Energy prices were mixed, as crude oil moved up another buck-and-change to $73.32/barrel and gasoline gained a nickel to $2.22/gallon. Natural gas pulled back on a bearish inventory report, falling to $6.65/mmBTU. The dollar had made some gains overnight, but gave all of those back and then some as the morning wore on, and the dollar index finished down at 84.33. Gold pulled back a few bucks late in the day to near $715/ounce, with silver at $14.81/ounce. Copper neared the $4 mark, with futures trading at $3.92/pound.
BMB Note: Not good. Pretty big breakdown today - the S&P gave back all of its breakout from last week, and the Nasdaq, which has been the weakest of the three biggies, broke near term support big-time. Tech is looking pretty scary at the moment. I’d stay away.

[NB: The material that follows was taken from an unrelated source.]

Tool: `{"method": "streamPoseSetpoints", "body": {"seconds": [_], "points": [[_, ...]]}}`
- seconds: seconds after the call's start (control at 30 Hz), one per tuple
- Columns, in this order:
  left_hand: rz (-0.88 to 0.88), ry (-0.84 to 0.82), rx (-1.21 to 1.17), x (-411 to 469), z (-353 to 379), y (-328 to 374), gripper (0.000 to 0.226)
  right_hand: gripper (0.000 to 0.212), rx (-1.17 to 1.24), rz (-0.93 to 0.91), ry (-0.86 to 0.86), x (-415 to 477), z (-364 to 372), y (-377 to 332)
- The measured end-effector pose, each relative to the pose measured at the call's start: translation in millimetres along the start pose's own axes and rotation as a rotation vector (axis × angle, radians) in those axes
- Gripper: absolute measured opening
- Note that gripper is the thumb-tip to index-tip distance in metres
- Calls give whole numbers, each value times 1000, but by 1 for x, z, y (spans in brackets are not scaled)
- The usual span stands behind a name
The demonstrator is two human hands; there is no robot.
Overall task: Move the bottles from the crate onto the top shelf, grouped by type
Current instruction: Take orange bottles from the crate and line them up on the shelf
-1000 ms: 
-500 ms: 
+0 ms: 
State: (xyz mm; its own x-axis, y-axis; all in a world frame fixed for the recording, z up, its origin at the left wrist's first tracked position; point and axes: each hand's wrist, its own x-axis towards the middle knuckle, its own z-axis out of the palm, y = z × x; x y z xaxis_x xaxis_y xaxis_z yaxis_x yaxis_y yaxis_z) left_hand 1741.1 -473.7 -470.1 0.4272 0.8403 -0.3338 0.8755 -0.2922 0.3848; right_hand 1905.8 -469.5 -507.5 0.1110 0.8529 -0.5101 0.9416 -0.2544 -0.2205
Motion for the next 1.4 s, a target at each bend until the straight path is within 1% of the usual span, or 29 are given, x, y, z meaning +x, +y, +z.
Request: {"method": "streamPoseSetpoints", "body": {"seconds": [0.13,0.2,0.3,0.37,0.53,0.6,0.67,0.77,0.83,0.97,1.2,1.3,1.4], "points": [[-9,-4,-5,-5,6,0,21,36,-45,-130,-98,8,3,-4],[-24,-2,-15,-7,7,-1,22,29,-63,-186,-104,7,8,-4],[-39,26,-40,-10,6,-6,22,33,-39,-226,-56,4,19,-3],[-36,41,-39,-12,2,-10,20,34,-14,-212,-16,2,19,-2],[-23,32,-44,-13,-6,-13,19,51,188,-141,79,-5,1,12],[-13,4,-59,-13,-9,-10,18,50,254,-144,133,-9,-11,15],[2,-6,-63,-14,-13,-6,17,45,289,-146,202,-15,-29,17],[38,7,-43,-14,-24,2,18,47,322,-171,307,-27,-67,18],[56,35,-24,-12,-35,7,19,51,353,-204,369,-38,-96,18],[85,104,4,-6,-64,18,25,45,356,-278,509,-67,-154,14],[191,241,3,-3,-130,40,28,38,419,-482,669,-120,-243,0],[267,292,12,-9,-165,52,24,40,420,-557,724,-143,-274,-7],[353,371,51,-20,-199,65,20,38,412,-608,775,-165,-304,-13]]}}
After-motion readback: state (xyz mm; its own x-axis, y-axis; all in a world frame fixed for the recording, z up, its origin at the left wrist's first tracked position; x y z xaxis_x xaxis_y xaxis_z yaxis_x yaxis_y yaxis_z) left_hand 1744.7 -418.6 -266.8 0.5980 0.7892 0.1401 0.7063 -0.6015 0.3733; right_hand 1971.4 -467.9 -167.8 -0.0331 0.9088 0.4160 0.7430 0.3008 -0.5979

Nowhere to hide today as everything got hit. We’ve had a few of these days over the past few months where it looked like everything was just going to pack it in, and then things would turn around a few days later. Someday, things aren’t going to turn around and we’ll have to suffer through a long-overdue correction. Could this be the start? It could be, but it’s impossible to say for certain.
The commodities themselves held up pretty well today, but the associated stocks got taken down along with the market. At the moment, those areas are probably still the strongest, as they can trade somewhat independently of the rest of the market, but everything is vulnerable after a day like today. Time to be defensive - watch your stops, be careful about adding new positions, and don’t be afraid to push the ‘eject’ button if things start to get worse. Preservation of capital is always job #1.